In un tempio è stato persino introdotto un elefante robotico per le processioni, in sostituzione o in affiancamento dei pachidermi reali.

Opportunità, limiti e scenari futuri

L’irruzione dell’intelligenza artificiale nei contesti religiosi crea opportunità, ma anche sfide. Sul fronte dei vantaggiquasi tutte le fedi menzionano l’accessibilità: chatbot e robot possono assicurare una presenza spirituale costante senza vincoli di orario o luogo. Poi l’atteggiamento non giudicante e la possibilità di raggiungere migliaia di persone in luoghi remoti o piccole comunità. Infine, l’aiuto che offrono ai ministri del culto, permettendo loro di ottimizzare il proprio tempo.

Ovviamente non mancano i limiti. Il più evidente è che le macchine non possiedono coscienza, né empatia né tantomeno fede. Uno studio pubblicato nel 2023 sul Journal of Experimental Psychology: General ha messo in luce, tramite tre esperimenti, che i partecipanti hanno valutato meno credibili le omelie pronunciate dai predicatori artificiali rispetto a quelle umane, il che faceva diminuire l’intenzione di impegnarsi nella comunità. Un’altra preoccupazione è il rischio di deriva dottrinale o etica, dato che le tecnologie generative tendono a compiacere l’utente fornendo le risposte più gradite secondo i dati statistici. Un’ulteriore criticità è l’assenza di relazione personale.
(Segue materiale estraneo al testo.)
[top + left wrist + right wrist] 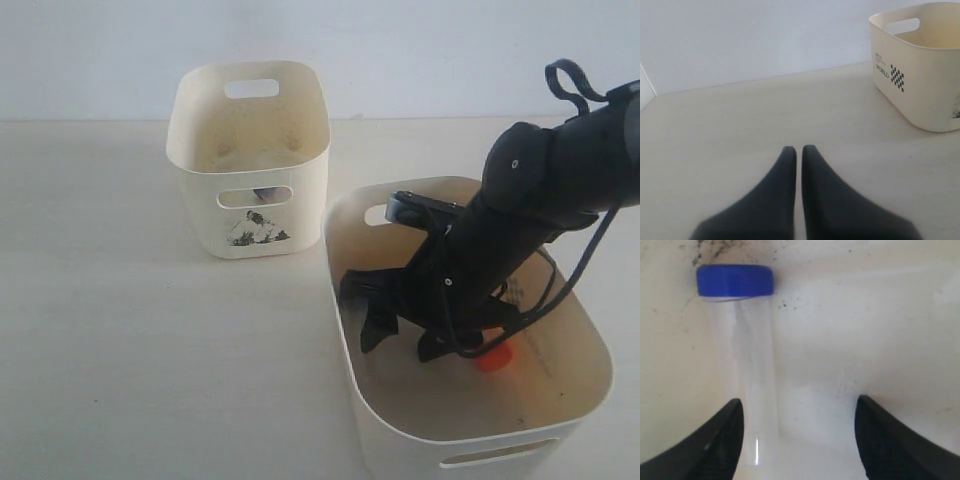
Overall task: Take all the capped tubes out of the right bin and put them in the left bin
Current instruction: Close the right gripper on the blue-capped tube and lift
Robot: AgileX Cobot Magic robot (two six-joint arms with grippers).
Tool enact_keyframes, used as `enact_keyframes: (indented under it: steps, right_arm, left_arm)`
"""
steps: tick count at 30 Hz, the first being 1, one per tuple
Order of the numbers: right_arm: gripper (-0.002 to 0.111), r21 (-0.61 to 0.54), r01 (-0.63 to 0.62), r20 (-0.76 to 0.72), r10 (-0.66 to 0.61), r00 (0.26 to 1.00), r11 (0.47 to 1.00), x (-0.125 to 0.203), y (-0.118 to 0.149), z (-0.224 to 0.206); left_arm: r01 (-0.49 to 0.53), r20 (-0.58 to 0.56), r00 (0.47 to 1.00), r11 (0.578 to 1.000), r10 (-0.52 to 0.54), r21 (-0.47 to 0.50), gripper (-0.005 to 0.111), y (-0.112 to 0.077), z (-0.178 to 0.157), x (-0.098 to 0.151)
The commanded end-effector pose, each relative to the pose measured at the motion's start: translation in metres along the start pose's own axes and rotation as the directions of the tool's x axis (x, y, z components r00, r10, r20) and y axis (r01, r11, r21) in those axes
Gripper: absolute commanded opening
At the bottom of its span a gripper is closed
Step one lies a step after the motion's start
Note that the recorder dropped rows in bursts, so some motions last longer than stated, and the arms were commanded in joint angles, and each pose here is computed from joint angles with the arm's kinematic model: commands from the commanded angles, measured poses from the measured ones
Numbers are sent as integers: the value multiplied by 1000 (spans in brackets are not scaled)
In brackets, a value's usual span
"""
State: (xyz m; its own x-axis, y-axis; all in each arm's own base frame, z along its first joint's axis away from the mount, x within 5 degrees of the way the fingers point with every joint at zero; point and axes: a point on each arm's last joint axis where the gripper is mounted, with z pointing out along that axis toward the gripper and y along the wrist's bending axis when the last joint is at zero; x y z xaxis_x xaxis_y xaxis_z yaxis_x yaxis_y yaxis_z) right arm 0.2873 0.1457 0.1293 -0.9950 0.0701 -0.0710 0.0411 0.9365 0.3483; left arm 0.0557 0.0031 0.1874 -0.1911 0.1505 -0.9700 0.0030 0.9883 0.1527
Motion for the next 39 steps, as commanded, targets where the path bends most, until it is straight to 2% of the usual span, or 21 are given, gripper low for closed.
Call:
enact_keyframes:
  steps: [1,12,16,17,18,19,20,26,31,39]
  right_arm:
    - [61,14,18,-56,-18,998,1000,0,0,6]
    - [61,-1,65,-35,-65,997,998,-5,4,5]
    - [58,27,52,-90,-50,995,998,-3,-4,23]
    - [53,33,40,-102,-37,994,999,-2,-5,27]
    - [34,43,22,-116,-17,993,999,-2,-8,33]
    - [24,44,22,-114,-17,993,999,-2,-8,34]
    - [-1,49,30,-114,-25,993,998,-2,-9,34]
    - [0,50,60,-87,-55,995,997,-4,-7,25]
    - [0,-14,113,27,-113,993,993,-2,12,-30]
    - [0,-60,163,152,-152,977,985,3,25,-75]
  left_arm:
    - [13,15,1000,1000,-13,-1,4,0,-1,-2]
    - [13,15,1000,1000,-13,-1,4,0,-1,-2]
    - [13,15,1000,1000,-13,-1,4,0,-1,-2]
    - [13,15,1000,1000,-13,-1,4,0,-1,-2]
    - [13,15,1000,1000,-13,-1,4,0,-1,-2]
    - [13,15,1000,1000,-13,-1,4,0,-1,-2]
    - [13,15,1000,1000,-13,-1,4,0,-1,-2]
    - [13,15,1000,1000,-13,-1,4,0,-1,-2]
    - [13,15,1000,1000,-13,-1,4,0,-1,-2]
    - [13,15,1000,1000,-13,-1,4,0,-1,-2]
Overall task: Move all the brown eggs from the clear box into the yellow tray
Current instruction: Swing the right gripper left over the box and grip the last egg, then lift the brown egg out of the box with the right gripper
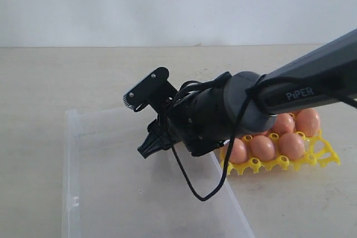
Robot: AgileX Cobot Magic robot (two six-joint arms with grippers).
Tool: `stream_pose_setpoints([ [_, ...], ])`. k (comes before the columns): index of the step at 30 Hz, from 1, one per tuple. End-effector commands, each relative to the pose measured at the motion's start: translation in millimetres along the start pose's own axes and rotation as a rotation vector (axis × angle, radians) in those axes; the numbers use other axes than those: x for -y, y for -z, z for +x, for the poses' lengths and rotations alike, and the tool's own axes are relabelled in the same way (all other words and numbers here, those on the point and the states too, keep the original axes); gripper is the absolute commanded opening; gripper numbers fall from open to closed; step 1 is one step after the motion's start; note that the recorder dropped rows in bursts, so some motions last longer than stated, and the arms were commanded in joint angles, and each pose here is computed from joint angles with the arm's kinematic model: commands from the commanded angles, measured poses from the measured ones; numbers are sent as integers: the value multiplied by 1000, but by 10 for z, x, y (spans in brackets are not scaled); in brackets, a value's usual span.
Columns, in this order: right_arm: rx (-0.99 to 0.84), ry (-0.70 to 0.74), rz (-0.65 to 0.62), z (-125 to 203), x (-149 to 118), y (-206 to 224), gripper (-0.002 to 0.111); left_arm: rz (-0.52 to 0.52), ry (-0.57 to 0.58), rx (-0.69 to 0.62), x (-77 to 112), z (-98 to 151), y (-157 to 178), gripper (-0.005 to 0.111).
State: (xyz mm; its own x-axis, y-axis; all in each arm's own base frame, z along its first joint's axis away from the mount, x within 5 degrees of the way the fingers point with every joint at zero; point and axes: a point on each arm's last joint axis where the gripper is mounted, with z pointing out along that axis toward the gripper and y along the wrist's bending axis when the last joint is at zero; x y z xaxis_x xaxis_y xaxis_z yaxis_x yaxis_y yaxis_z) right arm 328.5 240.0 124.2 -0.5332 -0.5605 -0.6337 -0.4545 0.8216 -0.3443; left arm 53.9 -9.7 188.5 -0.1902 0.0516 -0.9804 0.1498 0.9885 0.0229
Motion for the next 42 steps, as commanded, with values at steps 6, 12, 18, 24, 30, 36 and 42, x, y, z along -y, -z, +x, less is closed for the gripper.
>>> stream_pose_setpoints([
  [6,-60,-8,32,136,-34,-137,52,6,-4,5,3,6,-2,4],
  [12,-80,-48,25,169,-51,-156,32,6,-4,5,3,6,-2,4],
  [18,-80,-50,25,169,-51,-156,0,6,-4,5,3,6,-2,4],
  [24,-51,-139,14,42,5,-2,0,6,-4,5,3,6,-2,4],
  [30,110,-190,-112,-323,86,414,0,6,-4,5,3,6,-2,4],
  [36,217,-194,-311,-451,57,779,0,6,-4,5,3,6,-2,4],
  [42,285,-154,-446,-360,82,1182,0,6,-4,5,3,6,-2,4],
])
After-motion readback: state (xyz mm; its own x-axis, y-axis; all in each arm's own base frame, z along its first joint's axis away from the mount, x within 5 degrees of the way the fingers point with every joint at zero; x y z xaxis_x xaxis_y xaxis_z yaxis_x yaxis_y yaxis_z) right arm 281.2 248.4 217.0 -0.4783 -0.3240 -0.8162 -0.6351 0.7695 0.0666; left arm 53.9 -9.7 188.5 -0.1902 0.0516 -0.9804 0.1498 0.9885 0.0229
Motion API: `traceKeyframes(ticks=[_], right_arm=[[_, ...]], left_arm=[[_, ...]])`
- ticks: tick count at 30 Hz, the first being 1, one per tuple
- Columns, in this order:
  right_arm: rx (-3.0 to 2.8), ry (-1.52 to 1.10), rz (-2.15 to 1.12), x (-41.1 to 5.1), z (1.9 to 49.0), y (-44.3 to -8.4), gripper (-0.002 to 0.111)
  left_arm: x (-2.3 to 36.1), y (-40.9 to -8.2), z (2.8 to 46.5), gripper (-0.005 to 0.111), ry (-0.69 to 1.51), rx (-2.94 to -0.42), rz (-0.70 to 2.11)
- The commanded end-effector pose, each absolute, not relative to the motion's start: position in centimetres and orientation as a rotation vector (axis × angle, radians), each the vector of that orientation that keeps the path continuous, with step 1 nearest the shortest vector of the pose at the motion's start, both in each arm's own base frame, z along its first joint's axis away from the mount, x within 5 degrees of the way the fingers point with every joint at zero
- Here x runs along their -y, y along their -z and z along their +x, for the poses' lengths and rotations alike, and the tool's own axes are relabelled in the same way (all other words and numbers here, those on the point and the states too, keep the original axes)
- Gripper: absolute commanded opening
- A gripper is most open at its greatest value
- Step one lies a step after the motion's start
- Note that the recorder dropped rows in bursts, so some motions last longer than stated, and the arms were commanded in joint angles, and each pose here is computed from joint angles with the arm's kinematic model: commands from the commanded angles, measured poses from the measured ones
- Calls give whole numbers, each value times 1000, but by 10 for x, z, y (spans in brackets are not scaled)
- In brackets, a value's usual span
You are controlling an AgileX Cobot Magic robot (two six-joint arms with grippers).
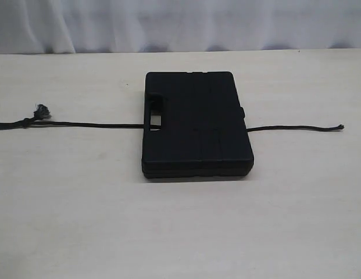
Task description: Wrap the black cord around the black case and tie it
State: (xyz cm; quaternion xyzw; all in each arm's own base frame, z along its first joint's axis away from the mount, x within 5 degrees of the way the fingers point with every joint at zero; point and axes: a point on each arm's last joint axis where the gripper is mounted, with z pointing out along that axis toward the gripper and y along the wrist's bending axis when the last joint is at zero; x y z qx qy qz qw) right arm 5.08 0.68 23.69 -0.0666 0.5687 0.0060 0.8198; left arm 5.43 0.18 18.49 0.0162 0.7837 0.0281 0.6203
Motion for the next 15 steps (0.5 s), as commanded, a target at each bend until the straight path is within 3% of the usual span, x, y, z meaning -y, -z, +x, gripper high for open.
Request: traceKeyframes(ticks=[1, 7, 10, 13, 15], right_arm=[[-857, -316, 12, -7, 33, -265, 4], [-868, -441, 15, -10, 24, -311, 5], [-1099, -362, 42, -8, 33, -340, 14], [-1428, -224, 186, 3, 58, -377, 47], [-1634, -129, 149, 2, 77, -389, 60]], left_arm=[[-1, -185, 54, 0, -52, -1792, 33], [-1, -185, 54, 0, -52, -1792, 33], [-1, -185, 54, 0, -52, -1792, 33], [-1, -185, 54, 0, -52, -1792, 33], [-1, -185, 54, 0, -52, -1792, 33]])
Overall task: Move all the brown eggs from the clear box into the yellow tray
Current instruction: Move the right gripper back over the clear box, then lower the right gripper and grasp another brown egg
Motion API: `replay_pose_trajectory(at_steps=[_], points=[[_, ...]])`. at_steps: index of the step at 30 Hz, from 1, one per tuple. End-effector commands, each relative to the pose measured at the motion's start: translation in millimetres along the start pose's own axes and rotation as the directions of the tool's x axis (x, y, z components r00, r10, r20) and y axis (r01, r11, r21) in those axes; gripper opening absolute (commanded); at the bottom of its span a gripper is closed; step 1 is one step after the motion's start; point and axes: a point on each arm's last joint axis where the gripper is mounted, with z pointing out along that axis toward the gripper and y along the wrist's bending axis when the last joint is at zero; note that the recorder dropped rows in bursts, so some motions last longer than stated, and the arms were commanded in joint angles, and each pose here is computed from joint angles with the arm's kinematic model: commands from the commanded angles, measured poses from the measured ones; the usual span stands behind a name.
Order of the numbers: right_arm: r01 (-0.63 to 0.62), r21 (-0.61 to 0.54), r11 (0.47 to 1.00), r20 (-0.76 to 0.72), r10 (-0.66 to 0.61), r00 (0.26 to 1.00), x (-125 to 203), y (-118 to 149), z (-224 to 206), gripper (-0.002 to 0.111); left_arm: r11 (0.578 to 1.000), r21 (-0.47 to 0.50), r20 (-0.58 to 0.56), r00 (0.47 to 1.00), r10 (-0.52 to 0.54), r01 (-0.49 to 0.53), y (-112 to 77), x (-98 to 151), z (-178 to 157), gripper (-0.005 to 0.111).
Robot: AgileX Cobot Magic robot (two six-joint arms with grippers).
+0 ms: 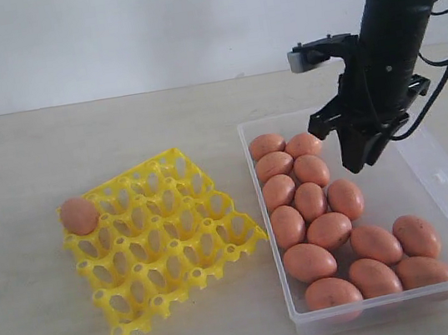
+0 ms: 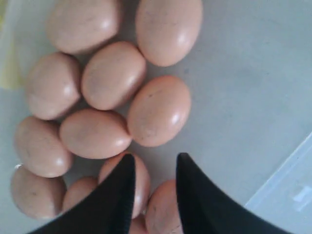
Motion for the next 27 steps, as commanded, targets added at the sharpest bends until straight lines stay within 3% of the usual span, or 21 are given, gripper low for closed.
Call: replay_pose_trajectory(at_steps=[1, 3, 6, 20, 27], points=[[-0.069, 0.039, 0.997, 0.046, 0.067, 0.997, -4, -12, 4, 0.052, 1.000, -0.002, 0.005, 1.000, 0.002, -0.002, 0.1, 0, 0, 0.004], [-0.109, 0.007, 0.994, 0.092, 0.108, 0.990, -9, -10, 5, 0.059, 1.000, -0.002, 0.005, 1.000, 0.002, -0.002, 0.1, 0, 0, 0.004], [-0.146, -0.074, 0.987, 0.130, 0.155, 0.979, -15, -5, 9, 0.059, 1.000, -0.002, 0.005, 1.000, 0.002, -0.002, 0.1, 0, 0, 0.004], [-0.258, 0.001, 0.966, 0.040, 0.258, 0.965, -19, -22, 48, 0.059, 1.000, -0.002, 0.005, 1.000, 0.002, -0.002, 0.1, 0, 0, 0.004], [-0.275, -0.037, 0.961, -0.002, 0.275, 0.961, -16, -17, 48, 0.059, 1.000, -0.002, 0.005, 1.000, 0.002, -0.002, 0.1, 0, 0, 0.004]])
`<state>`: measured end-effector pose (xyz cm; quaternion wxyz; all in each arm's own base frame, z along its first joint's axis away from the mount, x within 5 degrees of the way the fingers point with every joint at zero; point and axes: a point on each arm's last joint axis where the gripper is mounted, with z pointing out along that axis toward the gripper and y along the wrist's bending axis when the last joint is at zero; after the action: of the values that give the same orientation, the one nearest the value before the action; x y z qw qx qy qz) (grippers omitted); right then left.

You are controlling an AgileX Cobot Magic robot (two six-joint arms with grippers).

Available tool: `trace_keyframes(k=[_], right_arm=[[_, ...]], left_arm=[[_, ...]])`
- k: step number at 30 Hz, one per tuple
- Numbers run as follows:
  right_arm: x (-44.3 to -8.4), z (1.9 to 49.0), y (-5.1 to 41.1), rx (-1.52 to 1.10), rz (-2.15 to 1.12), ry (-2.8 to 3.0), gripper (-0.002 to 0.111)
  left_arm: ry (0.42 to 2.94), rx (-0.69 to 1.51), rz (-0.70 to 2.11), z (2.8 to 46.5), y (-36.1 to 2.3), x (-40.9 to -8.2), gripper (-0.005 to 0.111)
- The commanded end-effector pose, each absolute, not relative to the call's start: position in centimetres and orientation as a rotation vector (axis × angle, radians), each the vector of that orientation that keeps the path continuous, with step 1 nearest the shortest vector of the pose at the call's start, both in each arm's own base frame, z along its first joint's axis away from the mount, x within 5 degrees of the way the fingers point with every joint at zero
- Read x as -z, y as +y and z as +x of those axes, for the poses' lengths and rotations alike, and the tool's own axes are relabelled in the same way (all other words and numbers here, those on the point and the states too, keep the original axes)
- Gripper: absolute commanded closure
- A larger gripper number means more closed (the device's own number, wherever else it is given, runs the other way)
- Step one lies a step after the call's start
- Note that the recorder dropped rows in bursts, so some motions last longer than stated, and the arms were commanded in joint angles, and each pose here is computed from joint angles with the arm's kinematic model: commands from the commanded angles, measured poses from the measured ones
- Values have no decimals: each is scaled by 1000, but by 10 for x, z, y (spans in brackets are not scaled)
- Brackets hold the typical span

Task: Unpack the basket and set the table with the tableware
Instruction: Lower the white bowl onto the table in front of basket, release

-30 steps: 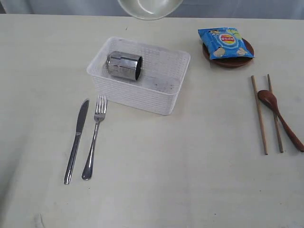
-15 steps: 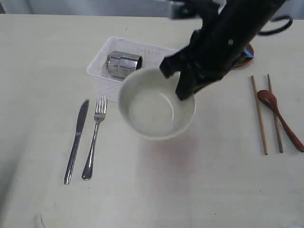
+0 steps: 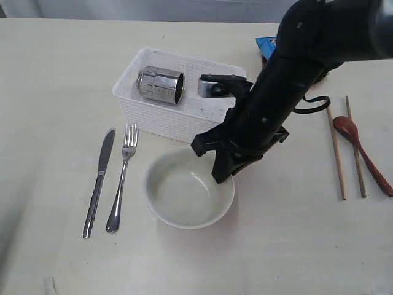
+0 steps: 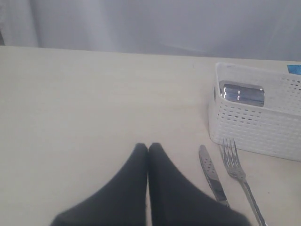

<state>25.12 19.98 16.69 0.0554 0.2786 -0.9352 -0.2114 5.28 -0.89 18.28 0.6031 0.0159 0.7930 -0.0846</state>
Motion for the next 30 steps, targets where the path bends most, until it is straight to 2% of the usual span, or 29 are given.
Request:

Guardando al futuro, tutto lascia intendere che, anche in questo ambito, l’intelligenza artificiale si consoliderà e si evolverà. L’importante è esercitare una vigilanza, magari delineando linee guida condivise per l’uso pastorale. Molti esperti sono fiduciosi: se i modelli verranno usati come strumenti al servizio della fede, potranno aprire nuovi orizzonti, senza snaturare millenni di tradizione religiosa.